HONG KONG's Orient Overseas (International) Ltd, parent of Orient Overseas Container Line (OOCL), posted 90 per cent year-on-year decline in net profit in 2011 to $181.6 million as overall revenue fell 0.4 per cent to $6 billion and container shipping revenues slipped 1.5 per cent to $5.5 billion.

Industry-wide overcapacity, resulting in depressed freight rates, as well as higher fuel costs, were blamed for the disappointing performance. Bunker fuel prices increased 39.7 per cent to $650 per ton in the last year, Bloomberg noted.

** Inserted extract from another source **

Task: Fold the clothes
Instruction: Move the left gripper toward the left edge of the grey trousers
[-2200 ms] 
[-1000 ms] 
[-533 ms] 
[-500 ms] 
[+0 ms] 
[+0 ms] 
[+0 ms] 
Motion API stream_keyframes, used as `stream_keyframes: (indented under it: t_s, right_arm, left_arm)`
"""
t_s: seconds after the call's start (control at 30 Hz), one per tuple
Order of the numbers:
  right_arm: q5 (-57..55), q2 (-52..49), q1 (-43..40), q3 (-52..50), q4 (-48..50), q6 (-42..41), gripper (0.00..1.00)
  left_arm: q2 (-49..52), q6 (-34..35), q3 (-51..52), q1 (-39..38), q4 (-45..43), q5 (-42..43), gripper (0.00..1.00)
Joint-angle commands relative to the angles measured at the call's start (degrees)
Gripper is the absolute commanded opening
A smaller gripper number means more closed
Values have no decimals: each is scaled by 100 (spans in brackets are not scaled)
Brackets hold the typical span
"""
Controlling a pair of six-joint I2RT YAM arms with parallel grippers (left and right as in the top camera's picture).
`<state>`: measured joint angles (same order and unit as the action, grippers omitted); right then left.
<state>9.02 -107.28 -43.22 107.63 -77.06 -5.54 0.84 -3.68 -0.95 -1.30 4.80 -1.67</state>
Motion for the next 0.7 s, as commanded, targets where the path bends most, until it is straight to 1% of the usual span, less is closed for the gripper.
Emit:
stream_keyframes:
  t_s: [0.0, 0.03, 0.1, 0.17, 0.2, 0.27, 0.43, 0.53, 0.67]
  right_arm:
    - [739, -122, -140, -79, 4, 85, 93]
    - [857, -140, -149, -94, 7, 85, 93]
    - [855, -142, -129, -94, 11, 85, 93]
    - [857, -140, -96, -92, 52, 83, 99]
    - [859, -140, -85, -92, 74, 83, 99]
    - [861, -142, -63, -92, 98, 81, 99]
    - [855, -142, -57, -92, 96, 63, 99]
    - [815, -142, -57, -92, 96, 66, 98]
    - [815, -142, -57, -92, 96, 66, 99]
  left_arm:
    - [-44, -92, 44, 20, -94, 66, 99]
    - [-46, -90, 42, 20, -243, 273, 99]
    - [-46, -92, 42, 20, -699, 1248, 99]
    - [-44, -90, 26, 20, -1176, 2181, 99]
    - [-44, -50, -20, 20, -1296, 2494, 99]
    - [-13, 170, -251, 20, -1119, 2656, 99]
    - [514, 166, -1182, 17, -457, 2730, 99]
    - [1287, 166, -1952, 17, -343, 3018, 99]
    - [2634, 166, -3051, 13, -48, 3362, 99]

Losses were acute in the second half, said OOIL. "Despite the poor performance in the second half, the group remains operationally robust and well placed for the future with its alliance memberships and financially strong, well capitalised, and has sufficient liquidity and access to funding to meet its future needs," said the statement accompanying the results.

Yet OOIL has a low expectations for the coming year because of more new ship deliveries and sluggish growth in Europe and America. "We expect trading conditions to continue to be difficult. The major markets of North America and Europe are likely to see low levels of demand growth," said the statement accompanying the results.

OOCL's average charge for moving a container fell 6.7 per cent last year while its throughput increased 5.6 per cent to five million TEU.

OOCL has joined the new G6 Alliance together with Singapore's APL and Hapag-Lloyd, to improve business on the Asia- Europe trade lane and press rate increases. One, of $450 per TEU, has been announced for April 1, following a $800 rate hike levied in March.

Global demand growth slowed down from 13 per cent in 2010 to seven per cent in 2011, with weak consumption growth in the United States and with the impact of austerity measures taken in Europe.

Capacity in the Asia-Europe trade increased by 16 per cent and in the transpacific trade by 10 per cent. With capacity growth in both trades being substantially greater than demand growth, freight rates deteriorated. The deterioration in freight rates and rising fuel costs combined to severely impact the economics of the major east-west trades.

Half of OOCL's volume is in intra-Asia trades. But short voyages and limited intermodal transport opportunities mean low margins, said the company. "But it has provided a cushion against the poor trading conditions on the east-west trades," said the company statement.

"We may, however, see a slowing in growth rates for intra-Asia container volumes in 2012 as Asian economies are not immune to the slow growth of the export markets of Europe and North America," said the company.